> **Task to complete**
Exactly as they stand, set down all of the records again.

-- Information shown follows --

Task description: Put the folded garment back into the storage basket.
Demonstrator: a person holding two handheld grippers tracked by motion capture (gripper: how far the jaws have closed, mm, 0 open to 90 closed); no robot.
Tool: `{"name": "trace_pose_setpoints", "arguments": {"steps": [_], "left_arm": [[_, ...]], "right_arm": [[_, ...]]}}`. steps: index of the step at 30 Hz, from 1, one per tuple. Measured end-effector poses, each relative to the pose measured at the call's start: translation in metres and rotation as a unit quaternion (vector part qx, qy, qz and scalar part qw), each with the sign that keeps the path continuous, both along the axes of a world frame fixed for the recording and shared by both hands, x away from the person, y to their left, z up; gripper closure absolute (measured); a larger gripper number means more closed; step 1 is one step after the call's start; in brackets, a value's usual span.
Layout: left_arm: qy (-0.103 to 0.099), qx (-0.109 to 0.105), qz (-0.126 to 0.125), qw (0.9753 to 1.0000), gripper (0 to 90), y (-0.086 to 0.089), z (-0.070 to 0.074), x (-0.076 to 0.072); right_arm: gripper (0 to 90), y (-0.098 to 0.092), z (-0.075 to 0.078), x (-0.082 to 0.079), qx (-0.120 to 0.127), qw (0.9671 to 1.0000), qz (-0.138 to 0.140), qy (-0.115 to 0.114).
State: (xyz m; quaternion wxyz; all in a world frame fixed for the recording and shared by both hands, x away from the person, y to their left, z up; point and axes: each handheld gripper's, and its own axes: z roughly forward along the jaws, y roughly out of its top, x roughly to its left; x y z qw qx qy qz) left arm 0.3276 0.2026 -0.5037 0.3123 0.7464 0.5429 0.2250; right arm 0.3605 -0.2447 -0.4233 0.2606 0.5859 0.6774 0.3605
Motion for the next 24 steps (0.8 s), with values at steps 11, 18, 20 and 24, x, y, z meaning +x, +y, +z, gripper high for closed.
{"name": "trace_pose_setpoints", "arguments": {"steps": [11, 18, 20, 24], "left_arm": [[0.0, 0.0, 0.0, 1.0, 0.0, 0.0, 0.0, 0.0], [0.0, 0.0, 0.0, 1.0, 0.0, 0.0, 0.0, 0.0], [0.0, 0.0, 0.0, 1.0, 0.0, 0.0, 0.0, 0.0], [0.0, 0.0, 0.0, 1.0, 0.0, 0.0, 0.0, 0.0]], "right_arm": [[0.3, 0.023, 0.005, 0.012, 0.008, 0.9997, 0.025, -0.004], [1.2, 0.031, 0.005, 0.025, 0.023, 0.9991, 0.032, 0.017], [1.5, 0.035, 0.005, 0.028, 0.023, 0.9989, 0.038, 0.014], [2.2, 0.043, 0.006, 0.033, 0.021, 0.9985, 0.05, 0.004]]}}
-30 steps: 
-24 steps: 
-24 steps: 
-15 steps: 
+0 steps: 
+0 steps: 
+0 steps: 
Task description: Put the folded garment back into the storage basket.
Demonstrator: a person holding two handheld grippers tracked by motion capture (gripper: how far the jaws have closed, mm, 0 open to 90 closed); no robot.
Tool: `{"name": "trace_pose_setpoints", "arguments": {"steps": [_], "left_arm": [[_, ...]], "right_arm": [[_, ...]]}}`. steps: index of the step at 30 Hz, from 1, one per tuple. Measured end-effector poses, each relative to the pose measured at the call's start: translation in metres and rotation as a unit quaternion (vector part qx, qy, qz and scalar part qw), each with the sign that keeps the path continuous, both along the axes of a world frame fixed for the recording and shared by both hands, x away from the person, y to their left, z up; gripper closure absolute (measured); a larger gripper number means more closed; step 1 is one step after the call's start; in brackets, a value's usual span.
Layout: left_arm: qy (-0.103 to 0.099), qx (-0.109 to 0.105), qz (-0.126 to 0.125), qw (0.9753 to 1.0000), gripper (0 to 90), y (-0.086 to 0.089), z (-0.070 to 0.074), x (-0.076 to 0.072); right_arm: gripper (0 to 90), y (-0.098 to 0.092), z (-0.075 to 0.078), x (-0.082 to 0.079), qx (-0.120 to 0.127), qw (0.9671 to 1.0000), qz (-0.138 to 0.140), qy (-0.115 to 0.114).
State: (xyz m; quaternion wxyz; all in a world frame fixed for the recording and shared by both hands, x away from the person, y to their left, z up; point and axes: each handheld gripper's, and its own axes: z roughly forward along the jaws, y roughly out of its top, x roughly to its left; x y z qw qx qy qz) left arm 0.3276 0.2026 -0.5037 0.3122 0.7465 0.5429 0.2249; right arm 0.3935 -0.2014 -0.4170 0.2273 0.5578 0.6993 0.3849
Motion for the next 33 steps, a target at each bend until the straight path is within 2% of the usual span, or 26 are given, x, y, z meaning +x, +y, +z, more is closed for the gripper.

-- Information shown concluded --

> **Output**
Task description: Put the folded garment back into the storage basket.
Demonstrator: a person holding two handheld grippers tracked by motion capture (gripper: how far the jaws have closed, mm, 0 open to 90 closed); no robot.
Tool: `{"name": "trace_pose_setpoints", "arguments": {"steps": [_], "left_arm": [[_, ...]], "right_arm": [[_, ...]]}}`. steps: index of the step at 30 Hz, from 1, one per tuple. Measured end-effector poses, each relative to the pose measured at the call's start: translation in metres and rotation as a unit quaternion (vector part qx, qy, qz and scalar part qw), each with the sign that keeps the path continuous, both along the axes of a world frame fixed for the recording and shared by both hands, x away from the person, y to their left, z up; gripper closure absolute (measured); a larger gripper number means more closed; step 1 is one step after the call's start; in brackets, a value's usual span.
Layout: left_arm: qy (-0.103 to 0.099), qx (-0.109 to 0.105), qz (-0.126 to 0.125), qw (0.9753 to 1.0000), gripper (0 to 90), y (-0.086 to 0.089), z (-0.070 to 0.074), x (-0.076 to 0.072); right_arm: gripper (0 to 90), y (-0.098 to 0.092), z (-0.075 to 0.078), x (-0.082 to 0.079), qx (-0.120 to 0.127), qw (0.9671 to 1.0000), qz (-0.138 to 0.140), qy (-0.115 to 0.114).
State: (xyz m; quaternion wxyz; all in a world frame fixed for the recording and shared by both hands, x away from the person, y to their left, z up; point and axes: each handheld gripper's, and its own axes: z roughly forward along the jaws, y roughly out of its top, x roughly to its left; x y z qw qx qy qz) left arm 0.3276 0.2026 -0.5037 0.3123 0.7464 0.5429 0.2250; right arm 0.3605 -0.2447 -0.4233 0.2606 0.5859 0.6774 0.3605
Motion for the next 24 steps (0.8 s), with values at steps 11, 18, 20 and 24, x, y, z meaning +x, +y, +z, gripper high for closed.
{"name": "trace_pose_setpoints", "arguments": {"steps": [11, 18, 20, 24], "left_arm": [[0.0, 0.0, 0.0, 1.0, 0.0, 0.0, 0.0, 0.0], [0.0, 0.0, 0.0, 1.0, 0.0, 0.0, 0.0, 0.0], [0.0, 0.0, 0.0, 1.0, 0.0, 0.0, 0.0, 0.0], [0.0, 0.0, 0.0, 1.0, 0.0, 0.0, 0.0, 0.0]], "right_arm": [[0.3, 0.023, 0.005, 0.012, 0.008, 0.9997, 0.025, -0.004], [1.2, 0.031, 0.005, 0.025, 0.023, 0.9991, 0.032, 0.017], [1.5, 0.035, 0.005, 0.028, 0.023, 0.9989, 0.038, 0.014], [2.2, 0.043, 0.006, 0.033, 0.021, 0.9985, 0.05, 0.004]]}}
-30 steps: 
-24 steps: 
-24 steps: 
-15 steps: 
+0 steps: 
+0 steps: 
+0 steps: 
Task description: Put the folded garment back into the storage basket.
Demonstrator: a person holding two handheld grippers tracked by motion capture (gripper: how far the jaws have closed, mm, 0 open to 90 closed); no robot.
Tool: `{"name": "trace_pose_setpoints", "arguments": {"steps": [_], "left_arm": [[_, ...]], "right_arm": [[_, ...]]}}`. steps: index of the step at 30 Hz, from 1, one per tuple. Measured end-effector poses, each relative to the pose measured at the call's start: translation in metres and rotation as a unit quaternion (vector part qx, qy, qz and scalar part qw), each with the sign that keeps the path continuous, both along the axes of a world frame fixed for the recording and shared by both hands, x away from the person, y to their left, z up; gripper closure absolute (measured); a larger gripper number means more closed; step 1 is one step after the call's start; in brackets, a value's usual span.
Layout: left_arm: qy (-0.103 to 0.099), qx (-0.109 to 0.105), qz (-0.126 to 0.125), qw (0.9753 to 1.0000), gripper (0 to 90), y (-0.086 to 0.089), z (-0.070 to 0.074), x (-0.076 to 0.072); right_arm: gripper (0 to 90), y (-0.098 to 0.092), z (-0.075 to 0.078), x (-0.082 to 0.079), qx (-0.120 to 0.127), qw (0.9671 to 1.0000), qz (-0.138 to 0.140), qy (-0.115 to 0.114).
State: (xyz m; quaternion wxyz; all in a world frame fixed for the recording and shared by both hands, x away from the person, y to their left, z up; point and axes: each handheld gripper's, and its own axes: z roughly forward along the jaws, y roughly out of its top, x roughly to its left; x y z qw qx qy qz) left arm 0.3276 0.2026 -0.5037 0.3122 0.7465 0.5429 0.2249; right arm 0.3935 -0.2014 -0.4170 0.2273 0.5578 0.6993 0.3849
Motion for the next 33 steps, a target at each bend until the straight path is within 2% of the usual span, or 26 are given, x, y, z meaning +x, +y, +z, more is closed for the gripper.

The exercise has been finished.